The total time spent on this was between 16 and 18 hours. Happy to share more photos and info for thise interested.

D
 
full-throttle-Point is that they are not steel! Had to grind the drop out from 9mm to 10mm. Not magnetic and seemed aluminum when sparks didn't ignite them. And you are more than welcome to come over and run an 88.8 volt 15Ah LiPo pack on a fresh build if you like. I personally prefer all of my bones as they are.
 
So a GPS verified speed of 54.2 mph might be a bit much? (on the old unit) I see you can appreciate my caution when ramping up the power.
 
lester, where is your sense of adventure? Push the envelope or it pushes you! That said, safety is not a joke. That is why I am asking technical input for the install. Steel washers inside, c-washers and torque arms out seems to me a way to clamp down (no more than 35 ft/lbs) on the aluminum c shape of the drop-outs. Thus keeping the axle from spin-out or the front tabs from breaking off. (C shape of drop-outs cannot become oh s**t if held by steel, hopefully) Many threads here have stated that you can run aluminum safely (up to 3000 watts) as long as the install is perfect. Those are the reasons I have done so. Many hours of research before the hours of work. Time will tell, but responses from those who have would be beneficial before an oh s**t situation occurs.
 
Is running an Alu front fork with torque arms considered OK?

I'm running a low power front hub motor setup with an Alu front fork, and have had no problems so far.

Do you tend to get more problems with 1kw+?

I do have steel front forks that I can use if I need to.

Thanks
 
I've run 47 mph at more than 3000w on front hub. I wouldn't consider it on alloy forks. I was using an old school, thick tubing, steel fork. Plus I welded some bomb proof torque arm mounts to the forks. No hose clamps.

I would go 1500w on alloy, I run 1200 now. I'd call 72v 20 amps the safe maximum. The main issue is that the toruqe arms become decorations if they can slip under higher power. And of course, to start with you cannot use mis fit washers that crack the forks as soon as you tighen a nut.
 
Cold-E-Commuter said:
So a GPS verified speed of 54.2 mph might be a bit much? (on the old unit) I see you can appreciate my caution when ramping up the power.

There is a thread here, dating back a year or two, where Justin did some real world testing, quantifying applied torque vs. drop-out/torque arm breakage.
You should search it out for a much needed reality check.
 
The main issue as you go higher power is making sure the torque arm can't rotate at the joint if it's a two piece.

I did this.
http://endless-sphere.com/forums/viewtopic.php?f=6&t=18644&hilit=death+race+bike&start=30
Others have just tack welded the torque arm in position, so the arm fits perfect, but can't let the clamp slide down the fork. If the bolt slips, the arm slides down and lets the bottom piece rotate.
 
there is a muffler shop just south of the CSU campus on the west side of college i used to go too. not sure if they are there anymore but he was someone i could work with instead of the corporate type with rules against being in the shop floor.

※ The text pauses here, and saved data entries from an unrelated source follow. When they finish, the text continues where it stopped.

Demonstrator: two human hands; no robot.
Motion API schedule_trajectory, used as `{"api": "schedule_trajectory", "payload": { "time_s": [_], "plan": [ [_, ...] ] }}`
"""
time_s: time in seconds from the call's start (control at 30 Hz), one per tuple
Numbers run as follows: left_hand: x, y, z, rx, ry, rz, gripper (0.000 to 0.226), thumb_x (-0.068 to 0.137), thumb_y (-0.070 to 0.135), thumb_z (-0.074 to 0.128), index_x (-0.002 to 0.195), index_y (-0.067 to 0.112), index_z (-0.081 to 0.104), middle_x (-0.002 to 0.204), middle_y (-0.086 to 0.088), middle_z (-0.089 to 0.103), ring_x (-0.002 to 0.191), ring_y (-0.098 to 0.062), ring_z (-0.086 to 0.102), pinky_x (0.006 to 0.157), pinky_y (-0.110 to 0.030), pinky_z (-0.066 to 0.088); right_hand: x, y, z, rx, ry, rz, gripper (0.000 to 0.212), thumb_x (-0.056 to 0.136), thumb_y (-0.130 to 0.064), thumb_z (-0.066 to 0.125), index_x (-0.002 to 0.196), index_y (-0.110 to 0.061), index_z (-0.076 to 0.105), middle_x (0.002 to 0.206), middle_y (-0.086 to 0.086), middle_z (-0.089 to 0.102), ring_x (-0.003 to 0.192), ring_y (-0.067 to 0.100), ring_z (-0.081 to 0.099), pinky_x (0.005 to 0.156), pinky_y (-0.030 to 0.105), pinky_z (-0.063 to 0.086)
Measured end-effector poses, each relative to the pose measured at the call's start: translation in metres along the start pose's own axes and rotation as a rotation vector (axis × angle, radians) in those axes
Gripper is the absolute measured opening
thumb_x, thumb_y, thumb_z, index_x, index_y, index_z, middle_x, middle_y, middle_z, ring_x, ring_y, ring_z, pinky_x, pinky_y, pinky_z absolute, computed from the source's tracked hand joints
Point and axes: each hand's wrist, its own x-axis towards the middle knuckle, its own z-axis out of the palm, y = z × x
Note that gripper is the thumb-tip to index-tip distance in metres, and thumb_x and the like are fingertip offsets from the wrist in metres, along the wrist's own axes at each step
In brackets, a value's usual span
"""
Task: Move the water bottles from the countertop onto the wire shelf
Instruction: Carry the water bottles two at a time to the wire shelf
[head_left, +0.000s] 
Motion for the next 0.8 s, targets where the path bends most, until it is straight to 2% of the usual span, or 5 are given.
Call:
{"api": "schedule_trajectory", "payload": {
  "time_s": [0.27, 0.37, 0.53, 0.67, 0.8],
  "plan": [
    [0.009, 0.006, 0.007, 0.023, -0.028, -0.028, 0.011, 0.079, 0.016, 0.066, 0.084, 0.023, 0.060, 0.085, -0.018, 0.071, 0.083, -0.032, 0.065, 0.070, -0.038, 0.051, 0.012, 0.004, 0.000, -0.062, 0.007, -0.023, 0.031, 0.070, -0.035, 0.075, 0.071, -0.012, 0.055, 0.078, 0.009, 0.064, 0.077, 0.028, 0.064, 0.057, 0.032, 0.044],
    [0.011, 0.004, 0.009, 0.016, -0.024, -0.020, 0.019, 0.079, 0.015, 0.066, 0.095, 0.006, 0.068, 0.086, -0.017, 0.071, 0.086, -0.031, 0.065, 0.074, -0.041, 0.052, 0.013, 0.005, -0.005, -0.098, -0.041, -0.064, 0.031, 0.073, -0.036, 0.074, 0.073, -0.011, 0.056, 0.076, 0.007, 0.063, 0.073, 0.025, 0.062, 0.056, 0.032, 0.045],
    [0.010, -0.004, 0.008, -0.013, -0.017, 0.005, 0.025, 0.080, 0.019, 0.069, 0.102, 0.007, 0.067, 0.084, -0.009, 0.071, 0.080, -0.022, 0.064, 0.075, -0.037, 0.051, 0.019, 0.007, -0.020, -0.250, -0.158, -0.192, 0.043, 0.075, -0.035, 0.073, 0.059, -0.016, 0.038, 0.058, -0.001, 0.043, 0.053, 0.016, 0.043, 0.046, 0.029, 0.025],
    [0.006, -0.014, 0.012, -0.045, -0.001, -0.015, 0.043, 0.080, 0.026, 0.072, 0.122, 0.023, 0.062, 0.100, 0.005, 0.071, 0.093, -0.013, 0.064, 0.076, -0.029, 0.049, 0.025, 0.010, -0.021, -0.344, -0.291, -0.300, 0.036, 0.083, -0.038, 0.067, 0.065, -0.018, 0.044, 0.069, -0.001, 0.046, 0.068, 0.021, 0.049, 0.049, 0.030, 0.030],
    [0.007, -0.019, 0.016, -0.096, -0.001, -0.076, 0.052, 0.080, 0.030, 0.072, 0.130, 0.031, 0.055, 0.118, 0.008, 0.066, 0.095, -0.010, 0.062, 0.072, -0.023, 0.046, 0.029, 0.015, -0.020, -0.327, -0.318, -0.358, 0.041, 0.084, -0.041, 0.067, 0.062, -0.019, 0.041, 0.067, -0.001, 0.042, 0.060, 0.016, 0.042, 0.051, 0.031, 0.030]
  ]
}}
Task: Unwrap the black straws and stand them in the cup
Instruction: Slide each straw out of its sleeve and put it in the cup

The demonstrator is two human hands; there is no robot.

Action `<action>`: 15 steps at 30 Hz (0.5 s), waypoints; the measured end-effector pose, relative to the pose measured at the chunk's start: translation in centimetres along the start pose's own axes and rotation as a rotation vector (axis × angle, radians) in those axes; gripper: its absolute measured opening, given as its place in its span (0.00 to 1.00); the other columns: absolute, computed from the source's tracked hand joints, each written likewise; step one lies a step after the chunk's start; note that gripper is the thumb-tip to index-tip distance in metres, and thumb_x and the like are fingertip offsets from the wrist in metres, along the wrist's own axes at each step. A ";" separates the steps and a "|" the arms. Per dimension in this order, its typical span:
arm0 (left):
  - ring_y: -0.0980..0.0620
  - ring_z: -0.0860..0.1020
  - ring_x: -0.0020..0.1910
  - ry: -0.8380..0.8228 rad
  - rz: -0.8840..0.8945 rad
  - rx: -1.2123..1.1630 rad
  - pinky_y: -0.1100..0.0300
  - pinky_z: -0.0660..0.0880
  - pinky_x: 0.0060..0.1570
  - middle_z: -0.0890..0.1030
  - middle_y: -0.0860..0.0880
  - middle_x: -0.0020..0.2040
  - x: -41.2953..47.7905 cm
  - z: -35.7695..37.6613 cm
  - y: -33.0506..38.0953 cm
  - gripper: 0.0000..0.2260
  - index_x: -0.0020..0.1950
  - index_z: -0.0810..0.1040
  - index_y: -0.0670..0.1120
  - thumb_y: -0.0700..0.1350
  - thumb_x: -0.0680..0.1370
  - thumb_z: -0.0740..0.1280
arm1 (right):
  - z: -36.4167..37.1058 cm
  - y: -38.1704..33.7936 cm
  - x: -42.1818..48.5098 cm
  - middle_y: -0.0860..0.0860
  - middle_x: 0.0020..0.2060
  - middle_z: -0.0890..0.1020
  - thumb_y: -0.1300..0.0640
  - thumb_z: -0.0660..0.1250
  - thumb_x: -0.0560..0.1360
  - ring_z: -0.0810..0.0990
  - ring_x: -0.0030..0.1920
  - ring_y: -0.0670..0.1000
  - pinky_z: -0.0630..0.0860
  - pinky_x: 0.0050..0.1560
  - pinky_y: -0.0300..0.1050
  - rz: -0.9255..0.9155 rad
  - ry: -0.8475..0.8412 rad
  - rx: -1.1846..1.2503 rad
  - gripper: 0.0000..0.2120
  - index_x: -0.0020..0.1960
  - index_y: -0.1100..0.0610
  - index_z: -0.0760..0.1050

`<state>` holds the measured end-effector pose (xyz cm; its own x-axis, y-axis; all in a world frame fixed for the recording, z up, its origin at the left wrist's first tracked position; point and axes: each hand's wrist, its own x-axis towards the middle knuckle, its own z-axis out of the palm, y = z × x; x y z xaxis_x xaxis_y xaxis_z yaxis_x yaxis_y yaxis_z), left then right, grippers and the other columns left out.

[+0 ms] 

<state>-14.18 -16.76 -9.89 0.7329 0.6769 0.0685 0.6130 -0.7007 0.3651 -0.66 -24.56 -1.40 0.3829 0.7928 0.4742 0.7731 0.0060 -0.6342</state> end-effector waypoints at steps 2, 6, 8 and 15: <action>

can't remember his name now. but someone like that may be available for you to use to weld selective spots on the torque arm.

since you have that one notched for the caliper, you should actually put the clamp on the axle's side of that divot you have ground out so it is attached to a stronger part of the torque arm bracket piece.

with the axle assembled into the fork in the place you want it to remain permanently, have the guy spot weld the torque arm to the axle where it is exposed in the open end of the dropouts. he should be able to put almost 6mm of bead between the threads and the torque arm right there inside the open end of the dropout.

then where the torque arm is attached to the bracket you have clamped on the fork tube, he can run a short bead along the edge to weld the two pieces together and prevent it from moving too.

so between the two spot welds on each side you should gain a lot more strength to hold the torque arm fixed and if the dropout does actually break then having the extra strength there will help prevent the wheel from leaving the fork and jamming inside the fork while at speed.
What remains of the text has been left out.